▶ **What to produce**
Report each line of the data that has "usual" somewhere in it.

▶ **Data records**
※ ※ ※

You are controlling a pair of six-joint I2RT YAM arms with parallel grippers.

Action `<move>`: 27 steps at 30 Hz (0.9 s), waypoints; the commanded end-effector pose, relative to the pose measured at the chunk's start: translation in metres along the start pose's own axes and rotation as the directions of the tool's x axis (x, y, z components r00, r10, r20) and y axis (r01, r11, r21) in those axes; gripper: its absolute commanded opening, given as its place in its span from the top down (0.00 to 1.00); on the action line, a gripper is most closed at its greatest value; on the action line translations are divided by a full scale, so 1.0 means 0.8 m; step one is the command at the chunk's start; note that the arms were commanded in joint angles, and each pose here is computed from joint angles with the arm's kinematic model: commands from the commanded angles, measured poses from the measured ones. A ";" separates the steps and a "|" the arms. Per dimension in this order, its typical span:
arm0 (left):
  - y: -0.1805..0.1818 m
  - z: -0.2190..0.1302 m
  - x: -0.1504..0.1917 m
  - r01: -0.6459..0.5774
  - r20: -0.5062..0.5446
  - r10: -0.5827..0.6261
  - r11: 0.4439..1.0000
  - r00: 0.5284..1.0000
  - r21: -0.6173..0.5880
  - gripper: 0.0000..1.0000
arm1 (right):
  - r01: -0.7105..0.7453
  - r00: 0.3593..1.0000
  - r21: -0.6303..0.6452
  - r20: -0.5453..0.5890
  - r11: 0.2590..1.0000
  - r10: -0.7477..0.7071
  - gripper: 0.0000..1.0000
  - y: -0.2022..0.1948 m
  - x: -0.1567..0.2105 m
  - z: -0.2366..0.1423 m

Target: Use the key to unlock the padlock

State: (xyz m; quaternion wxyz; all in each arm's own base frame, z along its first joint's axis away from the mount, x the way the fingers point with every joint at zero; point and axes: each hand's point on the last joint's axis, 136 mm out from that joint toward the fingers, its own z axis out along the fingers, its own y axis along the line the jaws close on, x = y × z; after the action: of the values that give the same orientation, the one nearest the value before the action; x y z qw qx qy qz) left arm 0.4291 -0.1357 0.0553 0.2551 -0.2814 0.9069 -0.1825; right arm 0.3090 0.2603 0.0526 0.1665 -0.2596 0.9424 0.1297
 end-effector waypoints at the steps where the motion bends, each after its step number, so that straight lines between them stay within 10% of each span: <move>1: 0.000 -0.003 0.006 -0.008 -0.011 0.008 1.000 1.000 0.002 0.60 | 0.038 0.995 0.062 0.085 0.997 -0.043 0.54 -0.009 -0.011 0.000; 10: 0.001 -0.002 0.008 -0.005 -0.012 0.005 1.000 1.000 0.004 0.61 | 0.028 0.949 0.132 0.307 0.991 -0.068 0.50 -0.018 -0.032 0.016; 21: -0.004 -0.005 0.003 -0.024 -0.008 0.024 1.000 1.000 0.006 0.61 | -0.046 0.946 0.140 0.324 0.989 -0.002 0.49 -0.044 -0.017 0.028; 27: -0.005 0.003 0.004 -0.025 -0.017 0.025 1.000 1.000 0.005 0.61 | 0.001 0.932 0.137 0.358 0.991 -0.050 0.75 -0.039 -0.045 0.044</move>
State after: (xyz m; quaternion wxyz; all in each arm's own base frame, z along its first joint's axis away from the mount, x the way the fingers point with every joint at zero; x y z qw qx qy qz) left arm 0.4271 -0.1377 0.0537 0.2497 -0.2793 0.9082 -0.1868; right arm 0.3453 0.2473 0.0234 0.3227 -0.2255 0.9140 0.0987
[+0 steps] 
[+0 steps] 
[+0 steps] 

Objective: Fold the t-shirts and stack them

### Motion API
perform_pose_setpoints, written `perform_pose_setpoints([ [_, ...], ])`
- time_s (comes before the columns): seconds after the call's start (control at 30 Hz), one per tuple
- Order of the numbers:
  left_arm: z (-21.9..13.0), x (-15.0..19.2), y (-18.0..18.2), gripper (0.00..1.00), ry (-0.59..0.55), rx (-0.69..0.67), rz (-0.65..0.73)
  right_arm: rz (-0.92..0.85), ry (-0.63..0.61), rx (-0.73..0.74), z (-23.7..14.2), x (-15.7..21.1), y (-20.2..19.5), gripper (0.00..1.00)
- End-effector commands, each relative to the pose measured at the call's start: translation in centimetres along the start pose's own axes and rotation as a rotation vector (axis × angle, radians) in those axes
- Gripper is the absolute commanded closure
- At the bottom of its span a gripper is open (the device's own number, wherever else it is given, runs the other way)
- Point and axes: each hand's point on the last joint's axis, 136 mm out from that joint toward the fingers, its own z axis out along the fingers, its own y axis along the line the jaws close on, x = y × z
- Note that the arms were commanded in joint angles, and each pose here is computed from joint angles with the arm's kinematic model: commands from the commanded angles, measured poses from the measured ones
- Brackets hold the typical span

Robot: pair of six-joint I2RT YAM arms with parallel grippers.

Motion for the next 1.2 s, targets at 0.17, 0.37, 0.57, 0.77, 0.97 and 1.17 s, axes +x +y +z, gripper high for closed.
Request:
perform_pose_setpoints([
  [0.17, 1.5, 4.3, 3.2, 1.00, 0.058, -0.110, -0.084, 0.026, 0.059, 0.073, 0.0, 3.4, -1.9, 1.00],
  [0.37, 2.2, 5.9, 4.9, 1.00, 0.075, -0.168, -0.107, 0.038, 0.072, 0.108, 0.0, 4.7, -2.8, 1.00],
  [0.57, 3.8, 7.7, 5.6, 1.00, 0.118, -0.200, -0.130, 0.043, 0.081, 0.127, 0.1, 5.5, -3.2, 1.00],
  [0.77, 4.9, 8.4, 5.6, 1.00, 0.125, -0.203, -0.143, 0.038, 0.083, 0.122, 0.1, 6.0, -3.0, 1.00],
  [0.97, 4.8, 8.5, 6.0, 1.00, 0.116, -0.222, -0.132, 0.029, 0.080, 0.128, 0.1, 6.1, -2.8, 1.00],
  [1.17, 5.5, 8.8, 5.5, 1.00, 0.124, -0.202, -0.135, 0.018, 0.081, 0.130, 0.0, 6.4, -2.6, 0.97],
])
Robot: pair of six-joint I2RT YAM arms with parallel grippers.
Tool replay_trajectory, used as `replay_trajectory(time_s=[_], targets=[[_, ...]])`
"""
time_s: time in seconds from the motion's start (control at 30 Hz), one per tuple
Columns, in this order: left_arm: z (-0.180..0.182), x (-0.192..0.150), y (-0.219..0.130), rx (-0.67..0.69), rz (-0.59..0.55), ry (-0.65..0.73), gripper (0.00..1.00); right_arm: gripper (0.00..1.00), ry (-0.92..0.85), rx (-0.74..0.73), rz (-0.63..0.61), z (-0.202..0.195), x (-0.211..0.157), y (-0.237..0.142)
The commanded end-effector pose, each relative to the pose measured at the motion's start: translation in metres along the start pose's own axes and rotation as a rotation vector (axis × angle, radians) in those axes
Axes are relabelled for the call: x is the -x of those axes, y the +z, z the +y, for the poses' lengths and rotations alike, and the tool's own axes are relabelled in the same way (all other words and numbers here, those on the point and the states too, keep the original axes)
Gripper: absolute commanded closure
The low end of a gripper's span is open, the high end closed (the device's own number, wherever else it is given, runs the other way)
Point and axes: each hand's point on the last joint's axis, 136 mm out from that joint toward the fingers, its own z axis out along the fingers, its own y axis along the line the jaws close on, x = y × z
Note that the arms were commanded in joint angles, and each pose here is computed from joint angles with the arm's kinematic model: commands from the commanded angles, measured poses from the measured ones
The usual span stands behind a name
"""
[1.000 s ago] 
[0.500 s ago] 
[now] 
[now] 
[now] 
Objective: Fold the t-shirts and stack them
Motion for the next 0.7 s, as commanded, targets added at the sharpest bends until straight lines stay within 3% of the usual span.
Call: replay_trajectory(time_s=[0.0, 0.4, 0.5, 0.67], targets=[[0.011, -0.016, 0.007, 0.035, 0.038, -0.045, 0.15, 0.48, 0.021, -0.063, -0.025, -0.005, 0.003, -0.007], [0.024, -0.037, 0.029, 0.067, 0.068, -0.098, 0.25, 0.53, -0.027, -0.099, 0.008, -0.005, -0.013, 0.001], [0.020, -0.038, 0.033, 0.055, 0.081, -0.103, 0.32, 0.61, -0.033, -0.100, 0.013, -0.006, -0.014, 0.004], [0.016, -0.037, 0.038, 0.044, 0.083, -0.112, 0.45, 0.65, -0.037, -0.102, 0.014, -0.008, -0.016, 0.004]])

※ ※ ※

▶ **Written answer**
The usual span stands behind a name
Motion for the next 0.7 s, as commanded, targets added at the sharpest bends until straight lines stay within 3% of the usual span.

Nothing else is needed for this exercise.